Kręciliśmy się pół godziny i nagle Maksimow podciągnął się jak sznurek. Na drodze jest pies. Zobaczysz to na ulicy, pożałujesz biednego, chudego z żałośnie narysowanym ogonem. Jedyna zasługa jest wysoka. Szczerze mówiąc, po tym zdjęciu z rozdartą klatką spodziewałem się zobaczyć potwora, przynajmniej psa Baskervilles. A tutaj … A jednak zabójca się zdradził. Wszystkie psy zajmowały się swoimi sprawami, nie zwracając na nas najmniejszej uwagi. Oni mają własne życie, my mamy swoje. A ten … zaczynał i nurkował między domami. Wyczułem Maksimowa. Jego dziadek i wnuk bardzo dobrze studiowali jego ruchy. Kilka minut później podjeżdżamy pod budynki mieszkalne, w których ludzie śpią spokojnie. Patrzymy - to idzie. A my jesteśmy dość daleko, nie od razu zauważyłem. Wyszedłem na drogę i skierowałem się w stronę mostu.

- Wszystko! - krzyczy Maximov. - Najważniejsze, żeby zdążyć - dokąd pójdzie z mostu?

Podjeżdżamy, zostało 15 metrów, ale potem może jechać. Strzał. Ranny. Pies, upadając na ziemię, wychodzi. Nie możesz dalej dogonić. Jaki jest sens?

Śpij bez oka. Szkoda. Cóż za szczęście i nic nie zostanie zrobione tej bestii.

- Jeśli się pojawi, strzelę mu znowu w tyłek. Ale nie na śmierć - niech tak umrze - powiedział potem Wiktor Semenowicz. - I tego rudego, kiedy wychodziłeś, wytropiłem. Dał to dwa razy - salto. Nie wiem, czy żyje, czy nie. Ale ataki ustały. Teraz jest cisza.

Wykonawca tournee maniak

Wersja, w której jest to pies, wydaje się obecnie najbardziej prawdopodobna. Po przestudiowaniu wszystkich znanych przypadków wątek dotarł do Pertowa. Tam ludzie odkryli bestię - jest to pies jednego z mieszkańców wioski. A kiedy zaczęli żądać od niej moralnej szkody za zniszczone bydło, przeniosła się do regionalnego centrum. I pies odjechał. Z czasem przeniósł się do centrum regionalnego.

- Tutaj założył grupę przestępczą i mieszka z jednym Tatarem. Podchodzę do niego i mówię: „Jeśli nie dasz mi tego psa, uszyję Cię razem z nim. Rozumiem? Odpowiedź brzmi - nie wiem, czyj to pies, po prostu podchodzi do mnie - mówi Wiktor Siemionowicz. - A po południu, kiedy pies właśnie idzie, nie można o nim nic powiedzieć. Chikatilo też tak chodził.

Zabite zwierzęta zaczęły znikać najwyraźniej po tym, jak samiec zyskał przyjaciół - małe kundle. Po prostu musieli jeść. On - zabić.

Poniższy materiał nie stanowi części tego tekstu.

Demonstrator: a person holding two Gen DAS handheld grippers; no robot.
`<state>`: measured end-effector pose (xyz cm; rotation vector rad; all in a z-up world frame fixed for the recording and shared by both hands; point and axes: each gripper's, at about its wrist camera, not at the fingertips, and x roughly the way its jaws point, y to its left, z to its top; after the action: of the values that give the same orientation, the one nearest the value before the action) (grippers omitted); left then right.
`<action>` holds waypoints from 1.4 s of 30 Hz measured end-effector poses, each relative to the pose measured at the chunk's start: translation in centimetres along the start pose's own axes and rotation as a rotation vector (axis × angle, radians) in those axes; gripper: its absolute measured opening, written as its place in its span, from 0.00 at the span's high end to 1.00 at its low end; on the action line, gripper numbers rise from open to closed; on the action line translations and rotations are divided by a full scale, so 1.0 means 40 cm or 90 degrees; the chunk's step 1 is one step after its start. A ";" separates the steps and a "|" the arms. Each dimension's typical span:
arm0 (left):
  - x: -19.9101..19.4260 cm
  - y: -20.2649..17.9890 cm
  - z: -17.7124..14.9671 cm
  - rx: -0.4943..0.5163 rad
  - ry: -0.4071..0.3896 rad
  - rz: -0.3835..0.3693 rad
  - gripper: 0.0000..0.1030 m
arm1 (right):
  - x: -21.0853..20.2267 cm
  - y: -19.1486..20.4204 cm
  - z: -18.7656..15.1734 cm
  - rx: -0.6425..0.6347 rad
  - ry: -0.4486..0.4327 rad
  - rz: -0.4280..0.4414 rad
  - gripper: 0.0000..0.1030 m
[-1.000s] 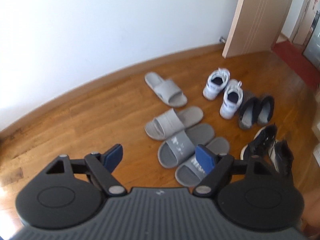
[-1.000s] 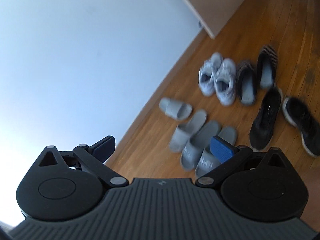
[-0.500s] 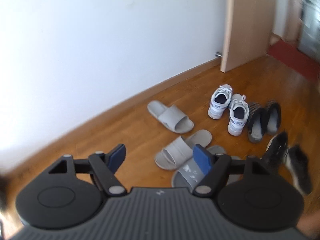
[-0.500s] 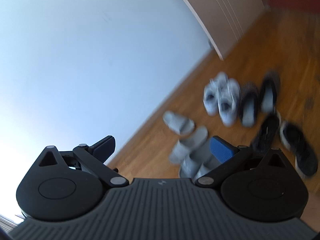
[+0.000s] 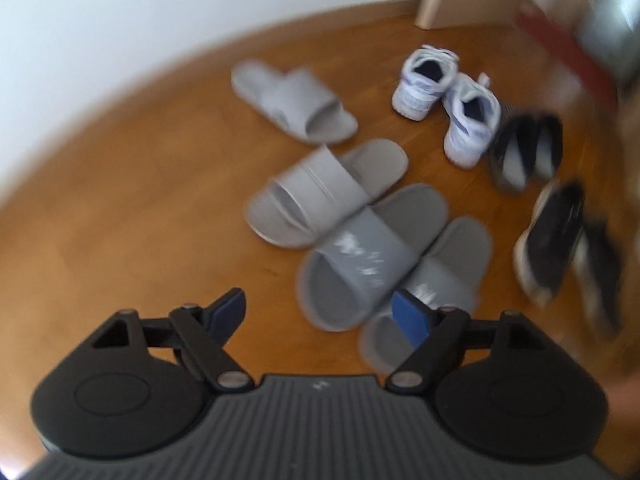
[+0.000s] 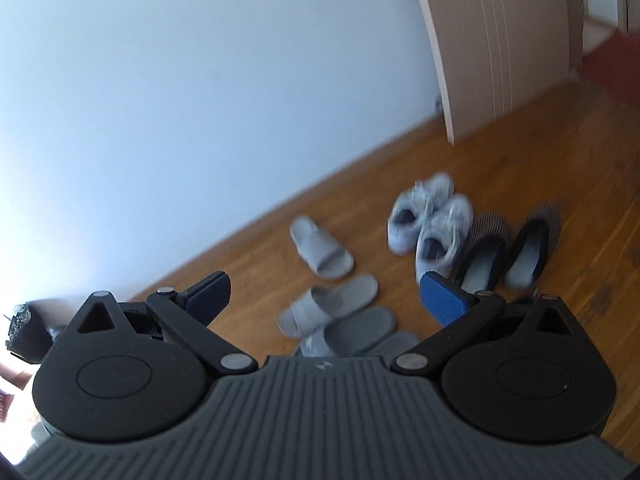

- Mówią, że psy tego nie potrafią. Potęga to straszna bestia. Jest duży, zrywa sieć, wyrywa deski, a małe rzeczy idą tam i robią, co chcą. Nawiasem mówiąc, nikt nie otwierał królików, ale ja to zrobiłem. Maluchy są po prostu uduszone, a genitalia obu ciężarnych samic zostają zjedzone - mówi Wiktor Semenowicz. - Wiedział, że są króliki, więc przyszedł po raz drugi. Jeśli żyje, przyjdzie trzeciego.

Ekaterina Smbatyan

Umiejętnie

Naczelny lekarz kliniki weterynaryjnej „9 Lives” Maxim Petetskiy:

- Psy tak się nie zachowują. To raczej osoba. Psy nie mogą się tak zachowywać - po prostu zabijaj zwierzęta - mówi Maxim Sergeevich. - Jeśli chodzi o choroby psychiczne, mają je psy, ale nie było to w żaden sposób badane. Są na przykład psy z zespołem Downa. Albo neurasteniki. Ale badanie ich chorób jest bardzo drogie, a wtedy każda psychologia to przede wszystkim komunikacja z pacjentem, a następnie jaki rodzaj komunikacji? Ale dla psa-maniaka … nie wierzę w to.